*** Begin section ***

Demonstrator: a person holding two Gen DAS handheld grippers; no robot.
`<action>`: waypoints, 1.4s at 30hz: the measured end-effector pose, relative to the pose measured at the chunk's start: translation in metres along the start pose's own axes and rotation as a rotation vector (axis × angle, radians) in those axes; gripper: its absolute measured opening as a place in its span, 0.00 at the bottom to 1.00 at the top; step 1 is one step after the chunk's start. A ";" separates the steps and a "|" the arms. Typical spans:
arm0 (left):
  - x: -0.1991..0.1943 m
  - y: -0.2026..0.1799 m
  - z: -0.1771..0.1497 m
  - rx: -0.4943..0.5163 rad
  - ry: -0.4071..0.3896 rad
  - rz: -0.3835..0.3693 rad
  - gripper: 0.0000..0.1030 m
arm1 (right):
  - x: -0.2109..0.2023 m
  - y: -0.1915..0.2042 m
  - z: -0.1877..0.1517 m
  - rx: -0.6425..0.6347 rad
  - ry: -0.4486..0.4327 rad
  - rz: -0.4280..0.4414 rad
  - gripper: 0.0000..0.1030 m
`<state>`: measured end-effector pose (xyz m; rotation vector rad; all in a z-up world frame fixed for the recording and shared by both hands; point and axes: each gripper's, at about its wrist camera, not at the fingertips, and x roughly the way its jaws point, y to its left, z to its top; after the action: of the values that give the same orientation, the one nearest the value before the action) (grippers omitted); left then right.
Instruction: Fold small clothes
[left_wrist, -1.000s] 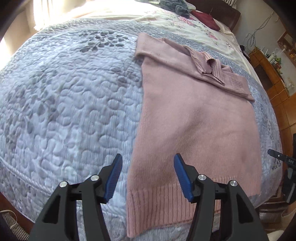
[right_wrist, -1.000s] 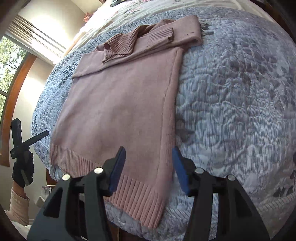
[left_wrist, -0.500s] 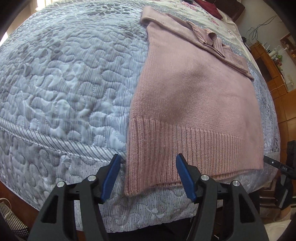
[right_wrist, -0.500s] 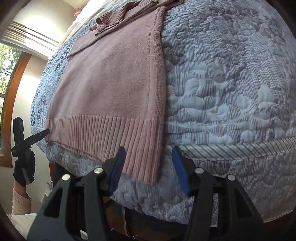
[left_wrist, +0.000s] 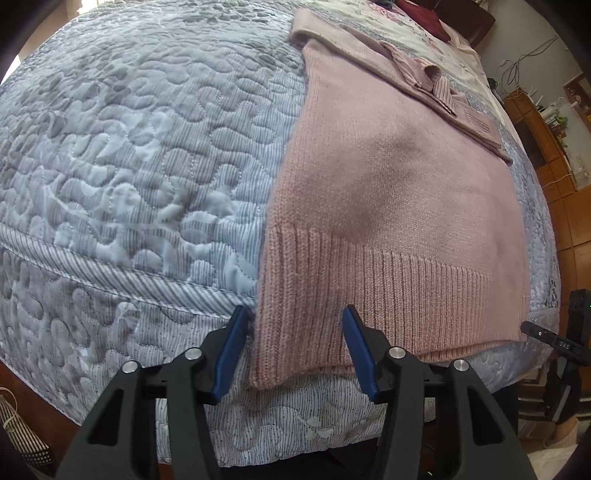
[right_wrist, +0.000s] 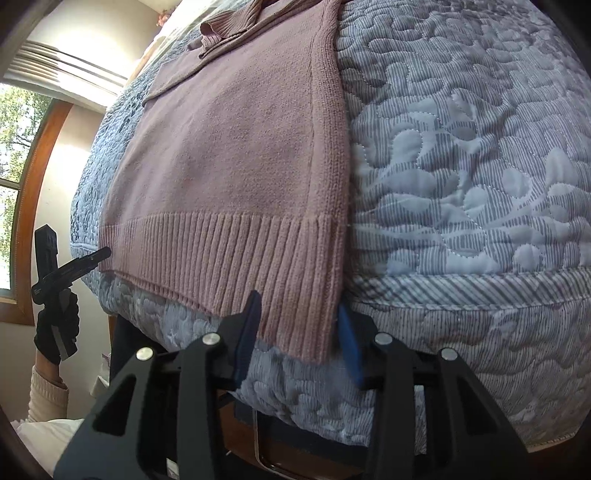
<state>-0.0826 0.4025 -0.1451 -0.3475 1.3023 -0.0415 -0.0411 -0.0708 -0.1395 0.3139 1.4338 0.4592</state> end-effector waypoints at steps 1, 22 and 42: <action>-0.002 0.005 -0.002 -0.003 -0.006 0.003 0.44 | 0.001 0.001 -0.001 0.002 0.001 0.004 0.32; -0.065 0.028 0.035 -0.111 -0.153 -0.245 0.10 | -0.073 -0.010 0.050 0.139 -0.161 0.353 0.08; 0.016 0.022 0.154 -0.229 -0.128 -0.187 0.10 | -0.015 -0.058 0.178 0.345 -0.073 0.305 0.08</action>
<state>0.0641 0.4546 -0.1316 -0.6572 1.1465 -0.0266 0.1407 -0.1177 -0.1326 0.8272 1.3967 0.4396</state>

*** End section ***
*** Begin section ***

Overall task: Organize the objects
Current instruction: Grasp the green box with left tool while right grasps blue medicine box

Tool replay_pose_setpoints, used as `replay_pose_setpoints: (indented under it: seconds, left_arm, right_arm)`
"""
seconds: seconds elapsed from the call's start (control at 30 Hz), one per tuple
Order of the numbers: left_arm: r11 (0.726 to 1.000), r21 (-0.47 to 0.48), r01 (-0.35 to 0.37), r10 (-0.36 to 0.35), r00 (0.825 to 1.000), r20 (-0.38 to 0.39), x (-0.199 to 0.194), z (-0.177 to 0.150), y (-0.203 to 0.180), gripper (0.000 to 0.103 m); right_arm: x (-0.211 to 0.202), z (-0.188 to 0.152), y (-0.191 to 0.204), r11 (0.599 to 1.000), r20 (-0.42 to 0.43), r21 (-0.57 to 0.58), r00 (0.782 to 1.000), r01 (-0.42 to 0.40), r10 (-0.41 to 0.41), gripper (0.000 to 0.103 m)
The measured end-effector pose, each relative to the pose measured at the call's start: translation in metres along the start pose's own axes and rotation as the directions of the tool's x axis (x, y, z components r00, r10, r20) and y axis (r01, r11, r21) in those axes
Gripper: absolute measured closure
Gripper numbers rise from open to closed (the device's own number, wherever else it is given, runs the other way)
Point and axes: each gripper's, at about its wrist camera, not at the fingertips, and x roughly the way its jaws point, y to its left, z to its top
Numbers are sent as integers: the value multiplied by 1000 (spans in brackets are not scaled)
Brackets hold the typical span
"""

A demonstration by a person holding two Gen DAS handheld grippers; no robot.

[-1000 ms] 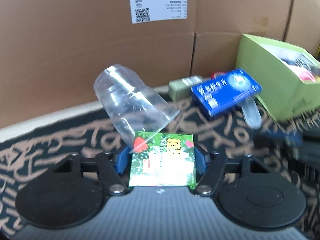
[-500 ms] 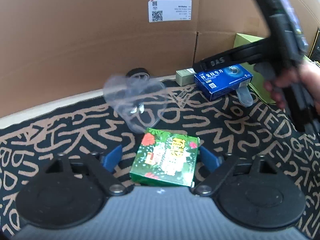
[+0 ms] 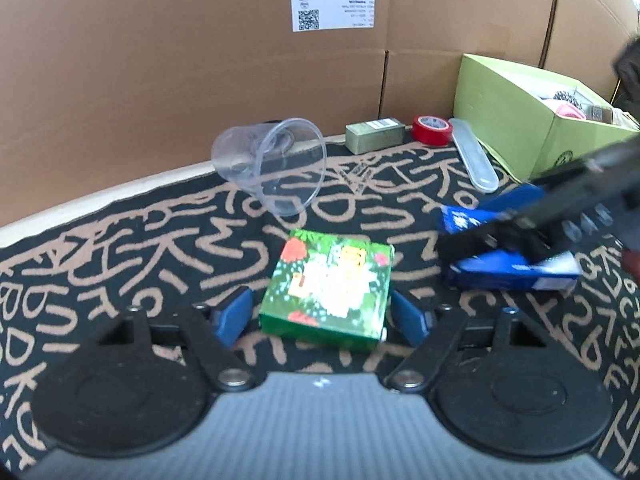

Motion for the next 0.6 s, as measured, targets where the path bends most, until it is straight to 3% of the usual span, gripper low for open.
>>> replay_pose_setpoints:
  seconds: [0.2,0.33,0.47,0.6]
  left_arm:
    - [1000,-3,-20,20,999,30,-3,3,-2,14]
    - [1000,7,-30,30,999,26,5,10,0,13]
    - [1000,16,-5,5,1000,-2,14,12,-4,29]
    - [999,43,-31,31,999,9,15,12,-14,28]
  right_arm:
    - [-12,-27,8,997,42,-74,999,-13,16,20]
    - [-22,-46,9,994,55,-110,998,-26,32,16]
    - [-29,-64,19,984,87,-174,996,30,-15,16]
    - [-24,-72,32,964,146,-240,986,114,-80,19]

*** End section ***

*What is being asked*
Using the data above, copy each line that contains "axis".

*Answer space*
`<action>`: waypoints, 1.4s at 30hz: the measured end-effector pose, relative to the pose measured at the chunk's start: translation in metres along the start pose's own axes and rotation as a rotation vector (axis × angle, radians) in those axes; gripper: its absolute measured opening as a place in its span, 0.00 at the bottom to 1.00 at the top; step 1 is one step after the chunk's start. A ";" separates the steps and a "|" the arms. Typical spans:
The measured end-effector pose, each relative to the pose measured at the call's start: translation in metres along the start pose's own axes and rotation as the directions of the tool's x axis (x, y, z components r00, r10, r20) and y axis (r01, r11, r21) in those axes

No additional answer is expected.